7. The debtor removed or concealed assets:
Oftentimes, there’s a good reason for financial privacy, besides trying to defeat a creditor. Depending on your reasons, it may not be safe to conceal assets while the creditor seas are calm. However, this is usually not a good idea once one is threatened by creditors. Remember: everything can and will usually be revealed in court, and privacy is more for lawsuit prevention than anything else. Above all, remember that no plan should rely exclusively on secrecy and that improper (but not all) financial privacy measures are usually considered a badge of fraud.
Above all, remember a judge must determine whether a particular transfer was undertaken to cheat a creditor. If there’s not a plausible economic reason for a transfer, and if the transfer is not a part of “business as usual”, then it might not stand up if challenged in court.

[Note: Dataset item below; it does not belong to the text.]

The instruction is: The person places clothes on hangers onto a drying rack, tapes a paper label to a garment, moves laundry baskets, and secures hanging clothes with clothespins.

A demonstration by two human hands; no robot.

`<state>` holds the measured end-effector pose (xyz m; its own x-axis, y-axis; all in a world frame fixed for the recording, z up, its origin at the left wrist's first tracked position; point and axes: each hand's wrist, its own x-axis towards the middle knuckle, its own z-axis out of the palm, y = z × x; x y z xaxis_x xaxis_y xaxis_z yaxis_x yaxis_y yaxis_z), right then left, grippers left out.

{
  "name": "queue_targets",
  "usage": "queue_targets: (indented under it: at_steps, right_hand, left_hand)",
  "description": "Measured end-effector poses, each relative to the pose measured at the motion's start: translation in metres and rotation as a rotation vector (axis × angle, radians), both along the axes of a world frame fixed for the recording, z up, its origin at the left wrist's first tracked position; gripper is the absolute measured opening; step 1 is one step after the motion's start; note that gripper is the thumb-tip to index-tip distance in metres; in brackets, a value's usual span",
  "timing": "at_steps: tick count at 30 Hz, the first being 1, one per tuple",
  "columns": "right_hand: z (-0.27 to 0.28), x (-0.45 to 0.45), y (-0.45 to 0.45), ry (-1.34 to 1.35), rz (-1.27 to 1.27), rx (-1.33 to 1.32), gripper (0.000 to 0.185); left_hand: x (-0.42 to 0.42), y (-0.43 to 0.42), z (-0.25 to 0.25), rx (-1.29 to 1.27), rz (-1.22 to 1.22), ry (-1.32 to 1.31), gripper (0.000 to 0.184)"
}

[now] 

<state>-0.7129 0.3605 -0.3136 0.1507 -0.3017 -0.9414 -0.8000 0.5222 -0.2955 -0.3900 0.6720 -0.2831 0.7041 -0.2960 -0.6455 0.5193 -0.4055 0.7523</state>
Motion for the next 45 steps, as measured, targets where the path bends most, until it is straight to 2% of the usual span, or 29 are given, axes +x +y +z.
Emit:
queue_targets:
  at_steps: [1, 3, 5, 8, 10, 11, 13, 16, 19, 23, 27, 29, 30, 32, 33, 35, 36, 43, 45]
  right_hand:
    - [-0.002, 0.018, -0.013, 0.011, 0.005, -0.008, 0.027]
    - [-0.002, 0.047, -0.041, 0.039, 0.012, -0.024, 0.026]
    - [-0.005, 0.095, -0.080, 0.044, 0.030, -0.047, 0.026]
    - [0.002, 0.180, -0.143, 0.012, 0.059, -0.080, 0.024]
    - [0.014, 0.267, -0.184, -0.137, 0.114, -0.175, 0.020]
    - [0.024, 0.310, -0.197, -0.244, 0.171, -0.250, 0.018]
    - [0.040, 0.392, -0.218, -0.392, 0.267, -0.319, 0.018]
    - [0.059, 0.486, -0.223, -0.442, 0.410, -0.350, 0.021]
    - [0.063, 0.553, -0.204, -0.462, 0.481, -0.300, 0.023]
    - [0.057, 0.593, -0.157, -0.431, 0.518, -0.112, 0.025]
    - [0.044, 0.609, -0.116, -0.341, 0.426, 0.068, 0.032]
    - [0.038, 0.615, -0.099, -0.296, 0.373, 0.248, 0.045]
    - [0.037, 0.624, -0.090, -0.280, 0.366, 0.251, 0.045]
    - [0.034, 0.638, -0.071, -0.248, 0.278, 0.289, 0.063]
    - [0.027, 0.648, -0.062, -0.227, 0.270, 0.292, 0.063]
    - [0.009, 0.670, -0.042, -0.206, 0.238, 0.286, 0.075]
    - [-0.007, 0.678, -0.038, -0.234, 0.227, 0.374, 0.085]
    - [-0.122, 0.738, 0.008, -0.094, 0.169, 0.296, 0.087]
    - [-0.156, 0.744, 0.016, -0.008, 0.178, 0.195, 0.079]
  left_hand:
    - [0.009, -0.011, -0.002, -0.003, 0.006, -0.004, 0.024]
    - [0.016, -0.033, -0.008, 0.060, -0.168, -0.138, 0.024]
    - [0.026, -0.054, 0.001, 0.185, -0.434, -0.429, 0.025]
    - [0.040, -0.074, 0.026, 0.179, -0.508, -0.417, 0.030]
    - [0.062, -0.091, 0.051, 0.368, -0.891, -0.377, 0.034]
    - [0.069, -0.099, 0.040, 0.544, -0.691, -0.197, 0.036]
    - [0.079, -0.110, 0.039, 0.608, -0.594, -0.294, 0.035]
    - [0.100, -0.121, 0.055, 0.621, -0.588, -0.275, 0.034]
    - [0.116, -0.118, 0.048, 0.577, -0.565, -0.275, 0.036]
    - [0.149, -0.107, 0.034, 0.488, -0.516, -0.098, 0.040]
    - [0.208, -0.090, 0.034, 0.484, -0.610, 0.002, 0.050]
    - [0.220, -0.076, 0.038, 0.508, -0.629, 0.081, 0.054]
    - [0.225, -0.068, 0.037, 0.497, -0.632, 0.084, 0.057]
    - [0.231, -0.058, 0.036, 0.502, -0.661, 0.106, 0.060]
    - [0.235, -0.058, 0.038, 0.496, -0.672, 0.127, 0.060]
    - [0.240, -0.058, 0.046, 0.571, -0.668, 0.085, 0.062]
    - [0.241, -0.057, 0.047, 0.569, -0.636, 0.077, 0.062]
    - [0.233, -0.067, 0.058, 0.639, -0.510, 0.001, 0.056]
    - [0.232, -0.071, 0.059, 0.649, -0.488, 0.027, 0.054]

Such transfers will almost always carry at least one badge of fraud.
Brittany Wood ignored all the lis pendens
She did not include any of the lis pendens in the RFJN that show both that her clients recorded claims adverse to mine while lis pendens were on record, but also the Joel and Sandra Stokes released a lis pendens that wasn’t theirs.
Lis Pendens exhibit (76 pages) shows all the recorded and released lis pendens that Brittany Wood failed to acknowledge when she got Judge Johnson to expunge Tobin’s lis pendens as if they had never existed.
The only purpose for this order was to cover-up criminal actions, and Brittany Wood knows it.
More implicated professional ethics standards
TRANSACTIONS WITH PERSONS OTHER THAN CLIENTS
Rule 4.1. Truthfulness in Statements to Others. In the course of representing a client a lawyer shall not knowingly:
(a) Make a false statement of material fact or law to a third person; or
(b) Fail to disclose a material fact to a third person when disclosure is necessary to avoid assisting a criminal or fraudulent act by a client, unless disclosure is prohibited by Rule 1.6.
Rule 4.4. Respect for Rights of Third Persons.
(a) In representing a client, a lawyer shall not use means that have no substantial purpose other than to embarrass, delay, or burden a third person, or use methods of obtaining evidence that violate the legal rights of such a person.
MAINTAINING THE INTEGRITY OF THE PROFESSION
Rule 8.3. Reporting Professional Misconduct.
(a) A lawyer who knows that another lawyer has committed a violation of the Rules of Professional Conduct that raises a substantial question as to that lawyer’s honesty, trustworthiness or fitness as a lawyer in other respects, shall inform the appropriate professional authority.
Rule 8.4. Misconduct. It is professional misconduct for a lawyer to:
(a) Violate or attempt to violate the Rules of Professional Conduct, knowingly assist or induce another to do so, or do so through the acts of another;
(b) Commit a criminal act that reflects adversely on the lawyer’s honesty, trustworthiness or fitness as a lawyer in other respects;
(c) Engage in conduct involving dishonesty, fraud, deceit or misrepresentation;
(d) Engage in conduct that is prejudicial to the administration of justice;
(f) Knowingly assist a judge or judicial officer in conduct that is a violation of applicable rules of judicial conduct or other law.